■ Work to be completed ■
Provide only the number of lines in the data below that contain the string "scene".

■ Records for processing ■
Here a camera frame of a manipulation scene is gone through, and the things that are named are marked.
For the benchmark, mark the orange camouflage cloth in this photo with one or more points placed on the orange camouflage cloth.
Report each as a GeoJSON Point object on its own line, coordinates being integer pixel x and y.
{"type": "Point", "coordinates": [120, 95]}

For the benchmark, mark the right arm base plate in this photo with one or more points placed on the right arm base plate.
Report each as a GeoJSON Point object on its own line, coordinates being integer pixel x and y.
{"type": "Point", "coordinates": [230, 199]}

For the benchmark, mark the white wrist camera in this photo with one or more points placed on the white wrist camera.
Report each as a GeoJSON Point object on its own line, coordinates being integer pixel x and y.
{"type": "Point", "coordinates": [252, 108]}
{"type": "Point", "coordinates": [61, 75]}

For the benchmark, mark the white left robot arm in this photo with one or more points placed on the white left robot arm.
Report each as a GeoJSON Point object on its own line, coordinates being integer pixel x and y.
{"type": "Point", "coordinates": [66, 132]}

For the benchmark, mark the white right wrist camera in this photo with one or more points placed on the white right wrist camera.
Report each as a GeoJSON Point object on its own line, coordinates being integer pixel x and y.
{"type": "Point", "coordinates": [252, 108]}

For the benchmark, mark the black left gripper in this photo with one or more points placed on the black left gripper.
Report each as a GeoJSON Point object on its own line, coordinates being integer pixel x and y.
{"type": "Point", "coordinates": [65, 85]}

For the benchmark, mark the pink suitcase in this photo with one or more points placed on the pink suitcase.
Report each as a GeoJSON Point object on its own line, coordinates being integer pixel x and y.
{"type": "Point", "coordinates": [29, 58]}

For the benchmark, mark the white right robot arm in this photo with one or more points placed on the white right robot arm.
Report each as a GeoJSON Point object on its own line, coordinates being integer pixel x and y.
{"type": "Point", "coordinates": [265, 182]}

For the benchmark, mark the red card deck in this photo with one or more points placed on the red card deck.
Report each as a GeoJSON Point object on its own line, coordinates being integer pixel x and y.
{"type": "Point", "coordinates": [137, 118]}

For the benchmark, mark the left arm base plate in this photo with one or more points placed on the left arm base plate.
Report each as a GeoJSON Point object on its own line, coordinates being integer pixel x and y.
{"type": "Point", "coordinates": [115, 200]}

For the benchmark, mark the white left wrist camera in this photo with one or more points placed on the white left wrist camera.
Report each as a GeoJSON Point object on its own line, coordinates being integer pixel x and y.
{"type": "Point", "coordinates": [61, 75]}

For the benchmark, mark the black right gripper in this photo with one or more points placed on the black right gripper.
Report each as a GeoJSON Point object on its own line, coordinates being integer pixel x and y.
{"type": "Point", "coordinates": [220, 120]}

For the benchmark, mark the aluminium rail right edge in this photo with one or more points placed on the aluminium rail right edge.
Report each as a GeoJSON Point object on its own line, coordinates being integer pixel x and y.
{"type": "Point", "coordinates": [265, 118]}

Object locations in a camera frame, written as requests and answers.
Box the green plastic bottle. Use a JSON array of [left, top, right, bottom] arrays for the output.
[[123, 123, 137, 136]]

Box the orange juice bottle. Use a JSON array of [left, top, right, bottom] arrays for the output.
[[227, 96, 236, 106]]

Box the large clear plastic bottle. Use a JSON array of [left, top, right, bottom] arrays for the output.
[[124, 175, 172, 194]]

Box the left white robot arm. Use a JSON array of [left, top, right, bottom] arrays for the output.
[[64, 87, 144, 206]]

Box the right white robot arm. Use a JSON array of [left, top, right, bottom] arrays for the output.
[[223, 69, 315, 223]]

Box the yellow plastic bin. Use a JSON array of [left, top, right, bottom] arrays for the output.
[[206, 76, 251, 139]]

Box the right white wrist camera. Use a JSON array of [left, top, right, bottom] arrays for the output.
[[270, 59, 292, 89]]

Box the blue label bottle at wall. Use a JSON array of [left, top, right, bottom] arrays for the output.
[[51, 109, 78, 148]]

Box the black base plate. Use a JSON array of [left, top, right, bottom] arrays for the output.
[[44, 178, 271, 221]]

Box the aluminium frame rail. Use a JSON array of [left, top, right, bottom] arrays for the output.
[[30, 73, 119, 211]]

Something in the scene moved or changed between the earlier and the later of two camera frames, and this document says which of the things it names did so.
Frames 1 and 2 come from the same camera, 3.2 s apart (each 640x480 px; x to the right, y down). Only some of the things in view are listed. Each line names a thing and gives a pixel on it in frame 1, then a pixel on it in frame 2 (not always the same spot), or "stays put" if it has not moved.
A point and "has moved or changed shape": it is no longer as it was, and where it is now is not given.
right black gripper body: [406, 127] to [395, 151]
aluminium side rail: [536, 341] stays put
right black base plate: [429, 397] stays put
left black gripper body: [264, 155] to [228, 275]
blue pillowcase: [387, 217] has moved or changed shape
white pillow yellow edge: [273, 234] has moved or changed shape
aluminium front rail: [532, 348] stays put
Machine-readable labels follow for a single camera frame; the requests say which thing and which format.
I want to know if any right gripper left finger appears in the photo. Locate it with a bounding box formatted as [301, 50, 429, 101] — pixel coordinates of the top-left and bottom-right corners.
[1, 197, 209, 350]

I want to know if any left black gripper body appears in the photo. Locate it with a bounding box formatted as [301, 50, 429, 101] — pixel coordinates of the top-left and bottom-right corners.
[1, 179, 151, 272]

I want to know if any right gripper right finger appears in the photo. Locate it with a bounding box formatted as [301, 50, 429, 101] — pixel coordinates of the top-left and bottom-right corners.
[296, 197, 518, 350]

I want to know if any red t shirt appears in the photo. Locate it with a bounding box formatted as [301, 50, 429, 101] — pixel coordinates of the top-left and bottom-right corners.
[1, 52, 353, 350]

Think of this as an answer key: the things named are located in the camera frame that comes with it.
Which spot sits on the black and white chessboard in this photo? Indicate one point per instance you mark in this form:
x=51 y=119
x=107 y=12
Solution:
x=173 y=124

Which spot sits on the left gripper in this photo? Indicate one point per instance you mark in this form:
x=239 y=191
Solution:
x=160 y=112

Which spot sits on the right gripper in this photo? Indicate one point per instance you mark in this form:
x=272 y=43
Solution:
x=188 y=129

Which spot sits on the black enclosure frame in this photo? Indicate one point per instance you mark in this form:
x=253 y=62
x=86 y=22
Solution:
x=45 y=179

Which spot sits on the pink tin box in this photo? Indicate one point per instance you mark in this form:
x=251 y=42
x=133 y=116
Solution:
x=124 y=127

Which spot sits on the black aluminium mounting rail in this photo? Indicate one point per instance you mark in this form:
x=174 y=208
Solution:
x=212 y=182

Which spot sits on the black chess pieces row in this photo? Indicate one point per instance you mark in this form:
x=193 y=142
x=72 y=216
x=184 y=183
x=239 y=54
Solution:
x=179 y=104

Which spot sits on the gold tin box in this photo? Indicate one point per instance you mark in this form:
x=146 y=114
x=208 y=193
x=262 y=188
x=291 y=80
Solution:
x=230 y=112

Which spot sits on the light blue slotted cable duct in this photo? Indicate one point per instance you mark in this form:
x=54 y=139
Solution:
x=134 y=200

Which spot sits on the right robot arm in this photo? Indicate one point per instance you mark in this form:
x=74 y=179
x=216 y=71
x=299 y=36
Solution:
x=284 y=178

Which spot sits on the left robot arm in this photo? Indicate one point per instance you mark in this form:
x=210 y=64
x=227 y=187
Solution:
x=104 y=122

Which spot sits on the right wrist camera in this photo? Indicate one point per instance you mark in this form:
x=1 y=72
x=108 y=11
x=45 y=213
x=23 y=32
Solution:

■ Answer ■
2